Where a taxpayer receives self-employment income (as opposed to wages), he is responsible for paying self-employment taxes of 12.40 percent of his "self-employment income" up to the contribution and benefit base. He is also subject to the Medicare tax of 2.9 percent of his self-employment income (but not limited to the contribution and benefit base). Together, these taxes are referred to as "SE taxes."
Partners and Members are not considered employees of the partnership/LLC, and subject to several important exceptions, their shares of partnership income as well as any so-called "guaranteed payments" (i.e., a salary) are specifically deemed to be self-employment income subject to the SE tax. A partnership cannot withhold income taxes from a partner's distributive share of income or from guaranteed payments. Instead, a partner must file estimated income tax returns.[1]

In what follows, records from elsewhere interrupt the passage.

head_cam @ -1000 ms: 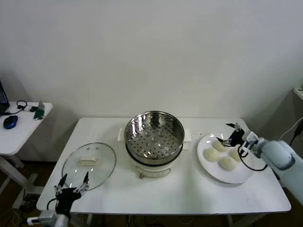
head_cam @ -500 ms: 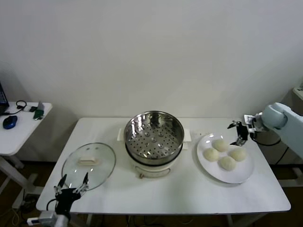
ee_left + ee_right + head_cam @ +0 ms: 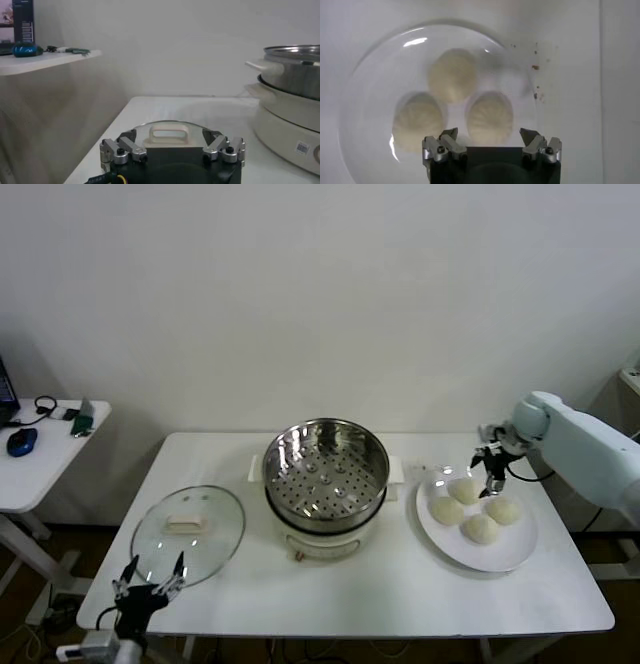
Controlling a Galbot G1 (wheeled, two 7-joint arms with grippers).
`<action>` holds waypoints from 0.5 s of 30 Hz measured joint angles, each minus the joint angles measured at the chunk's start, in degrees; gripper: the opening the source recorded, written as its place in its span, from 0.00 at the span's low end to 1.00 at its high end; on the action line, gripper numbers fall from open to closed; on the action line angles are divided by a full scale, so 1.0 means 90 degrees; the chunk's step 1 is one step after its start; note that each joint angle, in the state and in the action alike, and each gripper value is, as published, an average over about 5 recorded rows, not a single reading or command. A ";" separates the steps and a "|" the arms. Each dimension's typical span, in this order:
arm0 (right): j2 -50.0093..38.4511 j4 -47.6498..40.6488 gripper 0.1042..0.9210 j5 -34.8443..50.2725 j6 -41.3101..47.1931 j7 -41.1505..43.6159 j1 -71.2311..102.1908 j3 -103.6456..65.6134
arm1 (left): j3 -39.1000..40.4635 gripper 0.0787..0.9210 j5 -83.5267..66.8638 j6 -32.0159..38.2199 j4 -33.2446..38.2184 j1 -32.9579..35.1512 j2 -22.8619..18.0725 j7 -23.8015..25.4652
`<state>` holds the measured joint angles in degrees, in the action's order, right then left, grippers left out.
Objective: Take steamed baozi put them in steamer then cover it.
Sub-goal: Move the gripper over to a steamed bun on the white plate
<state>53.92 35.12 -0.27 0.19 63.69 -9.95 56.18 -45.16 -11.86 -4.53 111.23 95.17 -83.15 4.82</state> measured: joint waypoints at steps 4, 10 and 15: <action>0.0329 -0.0483 0.88 -0.0255 -0.0146 0.0000 0.0113 -0.0131 | 0.0022 0.88 -0.0004 0.0002 -0.0034 -0.0030 -0.0010 -0.0002; 0.0659 -0.0962 0.88 -0.0528 -0.0290 -0.0008 0.0255 -0.0320 | 0.0031 0.88 -0.0036 0.0032 -0.0100 -0.0045 0.0007 -0.0010; 0.0858 -0.1261 0.84 -0.0657 -0.0406 -0.0066 0.0338 -0.0474 | 0.0020 0.88 -0.0079 0.0049 -0.0122 -0.0034 0.0025 -0.0021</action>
<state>61.64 23.77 -6.19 -3.47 63.09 -6.91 51.91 -44.97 -12.57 -4.09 110.13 94.87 -82.92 4.64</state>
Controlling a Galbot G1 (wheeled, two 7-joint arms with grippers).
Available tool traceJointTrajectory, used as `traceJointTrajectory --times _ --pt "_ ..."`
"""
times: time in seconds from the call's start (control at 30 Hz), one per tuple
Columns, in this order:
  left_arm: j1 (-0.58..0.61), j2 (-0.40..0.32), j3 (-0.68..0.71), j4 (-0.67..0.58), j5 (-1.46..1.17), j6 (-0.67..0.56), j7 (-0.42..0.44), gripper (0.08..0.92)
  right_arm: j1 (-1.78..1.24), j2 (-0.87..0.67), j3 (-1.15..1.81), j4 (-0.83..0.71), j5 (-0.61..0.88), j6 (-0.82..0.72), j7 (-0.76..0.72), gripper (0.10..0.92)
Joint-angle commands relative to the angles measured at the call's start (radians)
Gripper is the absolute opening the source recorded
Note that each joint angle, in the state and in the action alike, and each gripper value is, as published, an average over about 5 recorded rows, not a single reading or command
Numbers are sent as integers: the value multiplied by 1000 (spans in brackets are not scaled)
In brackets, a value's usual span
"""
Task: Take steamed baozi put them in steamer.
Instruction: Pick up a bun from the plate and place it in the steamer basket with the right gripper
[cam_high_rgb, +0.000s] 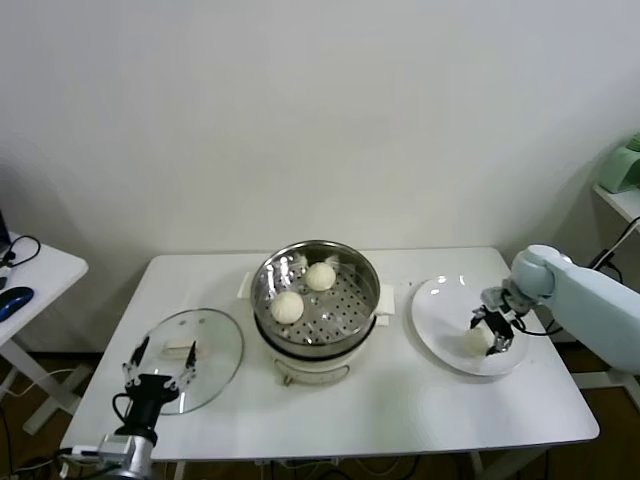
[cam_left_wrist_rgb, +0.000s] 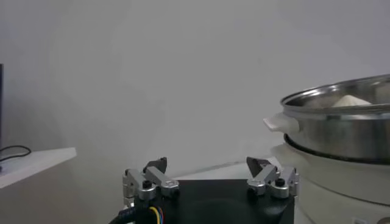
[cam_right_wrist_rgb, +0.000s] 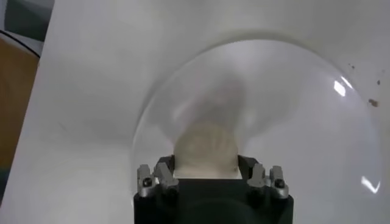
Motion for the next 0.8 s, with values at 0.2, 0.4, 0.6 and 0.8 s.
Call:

Self-employment income means the "net earnings from self-employment." The net earnings from self-employment means "the gross income derived by an individual from any trade or business carried on by such individual, less the deductions ... attributable to such trade or business, plus his distributive share (whether or not distributed) of income or loss ... from any trade or business carried on by a partnership of which he is a member; [subject to certain exceptions]". In general, limited partners are not subject to the SE tax for their distributive shares of income, except to the extent they receive guaranteed payment for services rendered. In addition, certain types of income are not subject to the SE tax, such as rental income, dividends, the sale or exchange of a capital asset, and various other items of income.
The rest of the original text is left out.